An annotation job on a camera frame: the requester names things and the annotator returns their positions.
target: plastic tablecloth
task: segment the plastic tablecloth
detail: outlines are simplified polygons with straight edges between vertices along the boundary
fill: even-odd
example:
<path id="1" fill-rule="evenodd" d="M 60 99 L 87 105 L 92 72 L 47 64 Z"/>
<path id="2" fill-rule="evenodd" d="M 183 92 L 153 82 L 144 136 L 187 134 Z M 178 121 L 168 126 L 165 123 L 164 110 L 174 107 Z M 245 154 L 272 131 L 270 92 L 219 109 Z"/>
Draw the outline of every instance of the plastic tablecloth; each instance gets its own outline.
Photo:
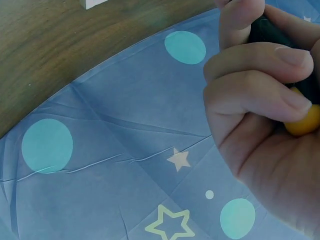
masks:
<path id="1" fill-rule="evenodd" d="M 317 0 L 269 0 L 318 22 Z M 0 240 L 303 240 L 231 175 L 203 66 L 217 9 L 111 57 L 0 139 Z"/>

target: fingernail
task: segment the fingernail
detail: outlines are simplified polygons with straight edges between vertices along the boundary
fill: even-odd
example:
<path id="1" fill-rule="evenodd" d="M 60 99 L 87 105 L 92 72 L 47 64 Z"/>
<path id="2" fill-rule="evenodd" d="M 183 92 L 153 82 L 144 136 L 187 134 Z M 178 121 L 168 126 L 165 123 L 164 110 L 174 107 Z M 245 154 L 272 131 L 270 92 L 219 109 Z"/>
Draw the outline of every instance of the fingernail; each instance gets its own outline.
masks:
<path id="1" fill-rule="evenodd" d="M 305 98 L 302 94 L 296 93 L 292 90 L 286 89 L 282 93 L 282 99 L 292 108 L 299 111 L 308 111 L 312 103 L 309 99 Z"/>
<path id="2" fill-rule="evenodd" d="M 275 49 L 275 54 L 282 61 L 296 67 L 304 67 L 307 57 L 310 56 L 309 51 L 282 46 Z"/>

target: wooden table
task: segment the wooden table
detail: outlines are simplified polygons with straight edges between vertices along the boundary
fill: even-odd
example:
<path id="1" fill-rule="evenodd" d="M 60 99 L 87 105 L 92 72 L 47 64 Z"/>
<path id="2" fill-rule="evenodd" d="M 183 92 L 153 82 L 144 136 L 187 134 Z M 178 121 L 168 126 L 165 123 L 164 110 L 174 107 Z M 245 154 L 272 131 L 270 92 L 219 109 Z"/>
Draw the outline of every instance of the wooden table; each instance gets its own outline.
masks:
<path id="1" fill-rule="evenodd" d="M 0 137 L 97 64 L 213 0 L 0 0 Z"/>

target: small white dot
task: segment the small white dot
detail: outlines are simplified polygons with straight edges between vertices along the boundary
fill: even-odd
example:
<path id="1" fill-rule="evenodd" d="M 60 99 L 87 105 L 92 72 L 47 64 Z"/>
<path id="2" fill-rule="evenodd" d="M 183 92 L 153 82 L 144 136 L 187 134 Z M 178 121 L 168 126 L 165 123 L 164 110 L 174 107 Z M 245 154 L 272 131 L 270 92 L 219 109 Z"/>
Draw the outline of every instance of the small white dot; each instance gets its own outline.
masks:
<path id="1" fill-rule="evenodd" d="M 215 196 L 215 194 L 214 194 L 214 192 L 211 191 L 211 190 L 208 190 L 208 191 L 205 192 L 205 197 L 206 197 L 207 199 L 209 199 L 209 200 L 213 199 L 214 196 Z"/>

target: turquoise circle
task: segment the turquoise circle
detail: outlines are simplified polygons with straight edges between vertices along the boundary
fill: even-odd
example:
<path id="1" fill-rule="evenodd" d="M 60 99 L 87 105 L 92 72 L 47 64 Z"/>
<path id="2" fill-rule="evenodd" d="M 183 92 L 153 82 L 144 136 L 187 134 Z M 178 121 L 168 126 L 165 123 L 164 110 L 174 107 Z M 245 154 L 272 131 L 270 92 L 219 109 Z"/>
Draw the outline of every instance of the turquoise circle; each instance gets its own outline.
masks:
<path id="1" fill-rule="evenodd" d="M 255 220 L 255 207 L 243 198 L 228 202 L 220 214 L 222 230 L 233 240 L 241 239 L 247 235 L 254 226 Z"/>
<path id="2" fill-rule="evenodd" d="M 60 121 L 46 118 L 34 123 L 22 139 L 22 155 L 33 171 L 49 174 L 62 170 L 73 152 L 73 138 Z"/>
<path id="3" fill-rule="evenodd" d="M 168 53 L 181 63 L 194 65 L 206 56 L 202 39 L 189 31 L 175 31 L 166 36 L 164 45 Z"/>
----------------------------------------
Instructions to follow »
Only lines belong in the copy: transcribe those from the start of the data through the line that contains "task: segment the fingernail", and skip the pictures.

Result of this exercise »
An annotation job on a camera frame: the requester names things and the annotator returns their positions.
target: plastic tablecloth
task: segment the plastic tablecloth
detail: outlines are simplified polygons with straight edges between vertices along the boundary
fill: even-odd
example:
<path id="1" fill-rule="evenodd" d="M 60 99 L 87 105 L 92 72 L 47 64 Z"/>
<path id="2" fill-rule="evenodd" d="M 183 92 L 153 82 L 144 136 L 187 134 Z M 178 121 L 168 126 L 165 123 L 164 110 L 174 107 Z M 245 154 L 272 131 L 270 92 L 219 109 Z"/>
Draw the outline of every instance of the plastic tablecloth; each instance gets its own outline.
Photo:
masks:
<path id="1" fill-rule="evenodd" d="M 317 0 L 269 0 L 318 22 Z M 0 240 L 303 240 L 231 175 L 203 66 L 217 9 L 111 57 L 0 139 Z"/>

target: fingernail
task: segment the fingernail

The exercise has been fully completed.